Touring the mine means walking through a 1/4 mile of white marble tunnels where the temperature is about 56 F (13 C) year-round.  Of the 35 miles of tunnel, only the ground level remains open to the public. The mine floors are not perfectly smooth, but the tour is stroller and wheelchair accessible.  Wearing layers and water-resistant clothing and shoes is helpful as is bringing protective eyewear for digs. The mine tour includes a simulated blast among the representative sights.

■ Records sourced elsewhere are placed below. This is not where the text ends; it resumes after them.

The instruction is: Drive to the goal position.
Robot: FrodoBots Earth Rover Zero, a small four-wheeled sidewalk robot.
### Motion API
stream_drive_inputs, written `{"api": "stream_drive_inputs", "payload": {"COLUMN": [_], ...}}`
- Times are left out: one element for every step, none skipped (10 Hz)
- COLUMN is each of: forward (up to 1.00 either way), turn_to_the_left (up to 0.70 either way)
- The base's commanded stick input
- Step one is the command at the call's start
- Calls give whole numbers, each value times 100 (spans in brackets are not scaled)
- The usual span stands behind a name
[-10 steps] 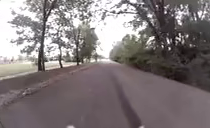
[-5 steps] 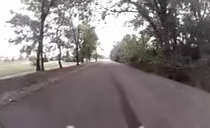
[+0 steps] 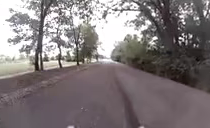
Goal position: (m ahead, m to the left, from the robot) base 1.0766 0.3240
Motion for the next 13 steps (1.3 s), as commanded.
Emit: {"api": "stream_drive_inputs", "payload": {"forward": [70,70,70,70,70,70,70,70,70,70,70,70,70], "turn_to_the_left": [0,0,0,0,0,0,0,0,0,0,0,0,0]}}
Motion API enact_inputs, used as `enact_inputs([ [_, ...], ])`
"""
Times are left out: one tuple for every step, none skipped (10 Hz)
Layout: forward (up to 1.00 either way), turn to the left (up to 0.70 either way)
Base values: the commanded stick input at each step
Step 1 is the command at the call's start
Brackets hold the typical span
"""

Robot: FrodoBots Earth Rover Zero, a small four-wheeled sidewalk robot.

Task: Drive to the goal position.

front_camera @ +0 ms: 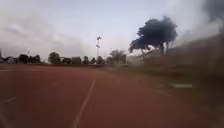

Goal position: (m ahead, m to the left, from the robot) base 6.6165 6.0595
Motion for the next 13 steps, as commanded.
enact_inputs([
  [0.7,0.02],
  [0.7,0.01],
  [0.7,0.01],
  [0.7,0.0],
  [0.7,0.0],
  [0.7,0.0],
  [0.7,0.0],
  [0.7,0.0],
  [0.7,0.0],
  [0.7,0.0],
  [0.7,0.0],
  [0.79,0.0],
  [0.85,0.0],
])
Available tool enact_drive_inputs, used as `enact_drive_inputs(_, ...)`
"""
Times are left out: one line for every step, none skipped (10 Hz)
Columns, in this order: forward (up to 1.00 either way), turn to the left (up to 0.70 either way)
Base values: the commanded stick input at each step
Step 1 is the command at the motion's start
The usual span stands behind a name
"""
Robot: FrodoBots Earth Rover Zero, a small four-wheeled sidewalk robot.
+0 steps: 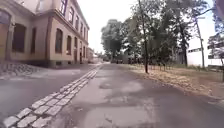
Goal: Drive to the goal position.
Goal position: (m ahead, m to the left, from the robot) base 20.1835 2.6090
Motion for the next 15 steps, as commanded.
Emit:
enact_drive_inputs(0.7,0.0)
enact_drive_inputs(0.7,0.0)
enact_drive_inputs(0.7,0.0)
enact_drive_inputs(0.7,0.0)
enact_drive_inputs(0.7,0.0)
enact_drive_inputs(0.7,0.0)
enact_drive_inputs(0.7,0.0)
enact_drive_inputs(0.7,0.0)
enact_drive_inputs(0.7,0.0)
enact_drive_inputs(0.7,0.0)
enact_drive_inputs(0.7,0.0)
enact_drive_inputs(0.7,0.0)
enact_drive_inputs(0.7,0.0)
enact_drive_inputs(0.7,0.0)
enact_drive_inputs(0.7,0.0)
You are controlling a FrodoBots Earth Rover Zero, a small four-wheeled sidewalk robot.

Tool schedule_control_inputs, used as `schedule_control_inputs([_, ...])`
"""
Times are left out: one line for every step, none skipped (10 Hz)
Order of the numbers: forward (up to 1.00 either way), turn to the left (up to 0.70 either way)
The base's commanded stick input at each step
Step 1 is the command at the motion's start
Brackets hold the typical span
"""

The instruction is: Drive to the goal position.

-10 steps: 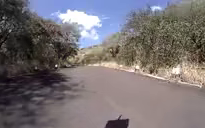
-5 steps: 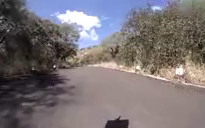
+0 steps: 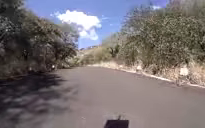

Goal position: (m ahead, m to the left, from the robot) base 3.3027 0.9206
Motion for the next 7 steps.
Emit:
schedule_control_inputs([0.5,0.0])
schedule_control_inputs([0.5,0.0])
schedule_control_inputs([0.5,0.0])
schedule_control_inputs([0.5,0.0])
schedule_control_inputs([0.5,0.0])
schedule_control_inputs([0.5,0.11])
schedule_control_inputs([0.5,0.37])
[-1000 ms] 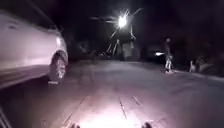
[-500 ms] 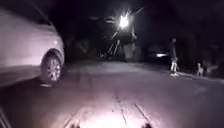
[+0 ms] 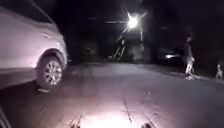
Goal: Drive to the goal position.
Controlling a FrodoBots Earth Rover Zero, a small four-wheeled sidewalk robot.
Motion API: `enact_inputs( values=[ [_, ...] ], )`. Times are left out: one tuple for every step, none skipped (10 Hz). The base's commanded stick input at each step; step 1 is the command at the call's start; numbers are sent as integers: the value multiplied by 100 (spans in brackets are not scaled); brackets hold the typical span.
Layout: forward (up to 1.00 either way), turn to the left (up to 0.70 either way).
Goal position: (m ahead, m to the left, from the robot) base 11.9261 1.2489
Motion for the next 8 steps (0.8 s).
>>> enact_inputs(
  values=[
    [85, 0],
    [85, 0],
    [85, 0],
    [85, 0],
    [85, 0],
    [85, 0],
    [85, 0],
    [85, 0]
  ],
)
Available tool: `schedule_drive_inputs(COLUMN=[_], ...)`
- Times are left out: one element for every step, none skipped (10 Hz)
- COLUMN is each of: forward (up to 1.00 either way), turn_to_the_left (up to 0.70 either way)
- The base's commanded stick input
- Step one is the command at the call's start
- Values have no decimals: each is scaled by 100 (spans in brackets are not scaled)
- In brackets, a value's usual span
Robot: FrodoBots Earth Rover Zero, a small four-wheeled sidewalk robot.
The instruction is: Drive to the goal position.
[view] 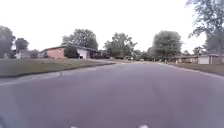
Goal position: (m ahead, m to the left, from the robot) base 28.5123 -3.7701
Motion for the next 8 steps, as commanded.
schedule_drive_inputs(forward=[100, 100, 100, 100, 100, 100, 100, 100], turn_to_the_left=[0, 0, 0, 0, 0, 0, 0, 0])
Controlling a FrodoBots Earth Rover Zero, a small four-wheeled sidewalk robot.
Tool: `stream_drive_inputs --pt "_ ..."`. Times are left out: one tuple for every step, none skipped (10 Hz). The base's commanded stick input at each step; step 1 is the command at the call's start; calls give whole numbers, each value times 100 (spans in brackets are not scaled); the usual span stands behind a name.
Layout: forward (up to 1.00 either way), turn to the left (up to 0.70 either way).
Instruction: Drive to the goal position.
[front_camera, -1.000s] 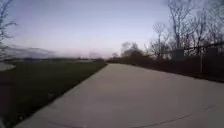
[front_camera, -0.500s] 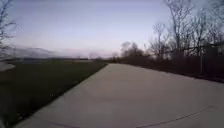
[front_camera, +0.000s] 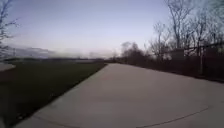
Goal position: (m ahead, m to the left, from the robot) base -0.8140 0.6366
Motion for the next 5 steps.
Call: stream_drive_inputs --pt "4 0" --pt "2 0" --pt "0 0" --pt "1 0" --pt "5 0"
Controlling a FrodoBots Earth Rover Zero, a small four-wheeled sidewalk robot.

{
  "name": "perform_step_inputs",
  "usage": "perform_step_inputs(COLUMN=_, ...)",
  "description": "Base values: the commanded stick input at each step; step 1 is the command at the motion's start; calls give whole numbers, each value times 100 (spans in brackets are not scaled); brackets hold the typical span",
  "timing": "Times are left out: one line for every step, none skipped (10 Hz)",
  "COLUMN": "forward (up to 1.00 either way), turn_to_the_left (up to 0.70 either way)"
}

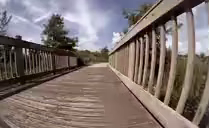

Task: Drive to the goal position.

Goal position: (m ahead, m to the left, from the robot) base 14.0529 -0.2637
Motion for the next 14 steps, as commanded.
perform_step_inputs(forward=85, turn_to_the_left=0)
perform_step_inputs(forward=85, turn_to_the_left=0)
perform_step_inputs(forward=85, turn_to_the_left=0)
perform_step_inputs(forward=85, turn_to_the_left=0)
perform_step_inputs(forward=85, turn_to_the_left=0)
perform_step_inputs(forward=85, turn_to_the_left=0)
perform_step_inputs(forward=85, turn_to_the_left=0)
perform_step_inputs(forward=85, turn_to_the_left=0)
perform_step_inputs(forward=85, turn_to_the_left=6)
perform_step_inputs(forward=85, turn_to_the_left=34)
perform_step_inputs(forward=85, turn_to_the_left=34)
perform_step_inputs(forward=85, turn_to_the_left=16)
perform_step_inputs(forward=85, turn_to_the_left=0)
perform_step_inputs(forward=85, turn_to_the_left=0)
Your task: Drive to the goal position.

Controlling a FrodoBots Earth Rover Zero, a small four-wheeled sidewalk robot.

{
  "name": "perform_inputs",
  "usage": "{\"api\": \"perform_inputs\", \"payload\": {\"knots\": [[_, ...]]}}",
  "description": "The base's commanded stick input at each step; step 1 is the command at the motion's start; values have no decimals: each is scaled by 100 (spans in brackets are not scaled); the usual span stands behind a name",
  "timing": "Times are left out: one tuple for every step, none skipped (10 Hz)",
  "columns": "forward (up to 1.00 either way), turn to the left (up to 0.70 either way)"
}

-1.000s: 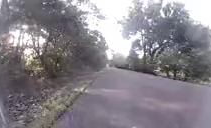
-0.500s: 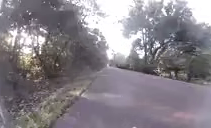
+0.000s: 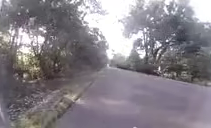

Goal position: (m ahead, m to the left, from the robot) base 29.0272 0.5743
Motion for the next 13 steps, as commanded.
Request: {"api": "perform_inputs", "payload": {"knots": [[70,0],[70,0],[70,0],[70,0],[70,0],[70,0],[70,0],[70,0],[70,0],[70,0],[70,0],[70,0],[70,0]]}}
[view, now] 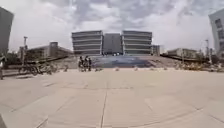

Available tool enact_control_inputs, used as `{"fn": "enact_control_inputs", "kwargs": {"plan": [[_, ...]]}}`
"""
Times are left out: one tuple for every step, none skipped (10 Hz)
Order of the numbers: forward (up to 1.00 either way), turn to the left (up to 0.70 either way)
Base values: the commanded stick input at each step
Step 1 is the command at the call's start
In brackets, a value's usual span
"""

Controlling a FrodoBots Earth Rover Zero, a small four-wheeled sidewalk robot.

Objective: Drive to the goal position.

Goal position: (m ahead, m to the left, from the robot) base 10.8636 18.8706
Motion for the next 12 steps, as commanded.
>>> {"fn": "enact_control_inputs", "kwargs": {"plan": [[0.70,0.00],[0.70,0.00],[0.70,0.00],[0.70,0.00],[0.70,0.00],[0.70,0.00],[0.70,0.00],[0.70,0.00],[0.70,0.00],[0.70,0.00],[0.70,0.00],[0.70,0.00]]}}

Mining cars and a warm welcome
Zobel Hall

The tour begins in Zobel Hall Museum, which was the miner’s change house during the era of the New Jersey Zinc Mining Company, 1852-1986.  Striking among many treasures in the room are the giant dinosaur skull, the incredible periodic table, and miners’ helmets in the glass cases.  The fluorescent minerals in the curtained corner room give a preview of the remarkable display to come.  Behind the miners’ helmets is the Oreck Mineral Gallery with beautiful minerals from around the world showcased with state-of-the-art lighting.

The extraordinary periodic table

The tour also includes the original mine and the Warren Museum of Fluorescence with a collection of more than 700 specimens of glow-in-the-dark minerals. (Interestingly, different kinds of ultraviolet light, longwave and shortwave, bring out different colors.) Wonderful in itself, the Warren Museum sets the stage for the remarkable Rainbow Tunnel.  Of the 356 minerals found in Sterling Hill Mine, the discovery of as many as 80 fluorescent ones in the early 90s brought Sterling Hill Mining Museum worldwide renown.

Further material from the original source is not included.